→ **AIM OF THE TASK**
In the listing that follows, how many lines contain "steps"? Give the number only.
§
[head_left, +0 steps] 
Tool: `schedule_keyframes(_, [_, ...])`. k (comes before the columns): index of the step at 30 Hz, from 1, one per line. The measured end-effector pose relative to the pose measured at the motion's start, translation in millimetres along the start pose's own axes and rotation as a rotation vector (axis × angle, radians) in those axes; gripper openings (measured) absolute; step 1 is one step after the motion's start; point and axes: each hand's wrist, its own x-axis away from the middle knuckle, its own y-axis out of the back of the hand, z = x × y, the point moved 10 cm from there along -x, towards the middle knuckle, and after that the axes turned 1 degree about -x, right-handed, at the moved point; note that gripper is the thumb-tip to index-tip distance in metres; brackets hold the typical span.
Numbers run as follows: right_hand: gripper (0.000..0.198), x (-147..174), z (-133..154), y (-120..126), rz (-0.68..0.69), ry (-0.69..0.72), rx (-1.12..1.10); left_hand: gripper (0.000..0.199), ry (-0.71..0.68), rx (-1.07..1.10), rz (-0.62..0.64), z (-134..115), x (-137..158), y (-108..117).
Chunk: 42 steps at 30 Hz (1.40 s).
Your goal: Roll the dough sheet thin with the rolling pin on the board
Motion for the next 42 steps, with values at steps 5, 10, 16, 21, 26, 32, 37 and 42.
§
→ **RESPONSE BOX**
3